Des « juniors indépendants » dans les PME: Découvrir l’entreprise de l’intérieur

Le ministre wallon de l’Emploi, André Antoine (CDH), lance des « stages d’observation » pour promouvoir l’activité indépendante. Ils sont réservés aux entreprises de moins de dix personnes. Un double incitant financier est prévu. Inspirée des essais métiers, cette mesure dite « juniors indépendants » vise à faire découvrir à des jeunes de 15 à 20 ans le monde des indépendants et des petites entreprises. Le ministre espère que cette découverte, sur le terrain, donnera le goût d’entreprendre à davantage de jeunes Wallons. Il s’agit de renforcer la formation en alternance, dont l’efficacité est avérée. Après leur stage d’observation, des jeunes pourraient faire le choix de l’apprentissage pour se former à leur métier. Même si le dispositif est ouvert à tous les secteurs, André Antoine ne cache pas qu’il entend, par ce biais, valoriser les métiers manuels et techniques.

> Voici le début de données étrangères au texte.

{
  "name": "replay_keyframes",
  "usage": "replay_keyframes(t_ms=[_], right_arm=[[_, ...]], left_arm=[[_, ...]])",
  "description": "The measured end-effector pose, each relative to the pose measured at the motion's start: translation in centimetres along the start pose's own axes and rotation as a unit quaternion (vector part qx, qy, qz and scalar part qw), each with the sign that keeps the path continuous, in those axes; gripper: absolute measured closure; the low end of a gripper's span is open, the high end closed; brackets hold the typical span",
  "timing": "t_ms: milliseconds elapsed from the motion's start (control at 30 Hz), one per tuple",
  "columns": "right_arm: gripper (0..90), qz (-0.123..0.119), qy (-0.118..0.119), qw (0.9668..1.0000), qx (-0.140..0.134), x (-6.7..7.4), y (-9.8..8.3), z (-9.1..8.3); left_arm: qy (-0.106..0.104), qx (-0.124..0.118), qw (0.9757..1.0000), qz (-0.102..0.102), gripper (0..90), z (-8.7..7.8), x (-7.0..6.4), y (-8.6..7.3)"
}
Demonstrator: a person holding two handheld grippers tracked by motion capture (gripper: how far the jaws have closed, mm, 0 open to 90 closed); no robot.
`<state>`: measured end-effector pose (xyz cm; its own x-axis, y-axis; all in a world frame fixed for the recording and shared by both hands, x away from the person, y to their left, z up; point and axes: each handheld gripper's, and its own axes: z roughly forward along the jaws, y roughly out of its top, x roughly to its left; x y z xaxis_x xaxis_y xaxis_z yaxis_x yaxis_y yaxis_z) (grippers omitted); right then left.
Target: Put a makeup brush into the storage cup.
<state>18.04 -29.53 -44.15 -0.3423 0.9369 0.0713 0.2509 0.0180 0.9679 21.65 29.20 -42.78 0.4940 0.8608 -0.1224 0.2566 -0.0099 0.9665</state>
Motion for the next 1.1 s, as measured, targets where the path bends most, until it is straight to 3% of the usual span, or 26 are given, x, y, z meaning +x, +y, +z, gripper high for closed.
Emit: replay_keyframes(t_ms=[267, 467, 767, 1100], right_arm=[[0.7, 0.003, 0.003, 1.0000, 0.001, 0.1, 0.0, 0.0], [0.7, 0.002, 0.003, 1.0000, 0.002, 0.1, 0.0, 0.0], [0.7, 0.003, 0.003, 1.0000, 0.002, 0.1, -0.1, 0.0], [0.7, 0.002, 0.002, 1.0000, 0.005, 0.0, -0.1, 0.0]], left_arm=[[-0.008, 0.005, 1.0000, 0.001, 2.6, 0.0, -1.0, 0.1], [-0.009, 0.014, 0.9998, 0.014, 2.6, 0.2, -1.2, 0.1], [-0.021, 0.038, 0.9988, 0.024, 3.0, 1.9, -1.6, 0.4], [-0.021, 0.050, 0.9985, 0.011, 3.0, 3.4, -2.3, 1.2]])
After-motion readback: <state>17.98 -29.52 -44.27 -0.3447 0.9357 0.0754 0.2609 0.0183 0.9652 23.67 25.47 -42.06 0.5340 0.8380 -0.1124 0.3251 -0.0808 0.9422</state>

Concrètement, des jeunes de 15 à 20 ans pourront, grâce à un stage d’observation de huit jours et demi auprès d’un indépendant ou d’une entreprise de moins de dix salariés, appréhender les qualités et capacités nécessaires à l’entrepreneuriat ou plus simplement à l’exercice d’un métier. Au cœur de ce dispositif: l’IFAPME (Institut wallon de formation en alternance et des indépendants et PME). L’organisme est chargé de sélectionner les jeunes mais aussi de les préparer, de les encadrer et de réaliser une évaluation à la fin du stage.

Pour susciter l’intérêt, le « junior indépendant » pourra bénéficier de 450 € pour la durée de son stage (dix jours, dont huit et demi sur le terrain et un et demi à l’IFAPME) et l’entreprise d’un montant maximal de 150 € (pour des frais administratifs, d’assurances…). L’objectif est de réaliser 750 stages d’observation.

L’UCM a salué cette initiative positive et utile pour faire connaître les exigences et les réalités liées à l’activité des indépendants et des petites entreprises. Il est bon de conscientiser les jeunes et les sensibiliser aux difficultés, mais également aux satisfactions que procure l’entrepreneuriat. Il est aussi important de promouvoir la formation en alternance. D’ailleurs, la réforme de l’apprentissage doit être finalisée pour rendre le dispositif plus simple et plus attractif pour les entreprises.

L’expérience-pilote des « juniors indépendants » ne sera une réussite que si les entreprises s’y impliquent. Ce n’est pas garanti vu la multiplication des formules de stages et la modicité du défraiement prévu pour la personne qui accepte un jeune en observation. Une évaluation est prévue en octobre prochain.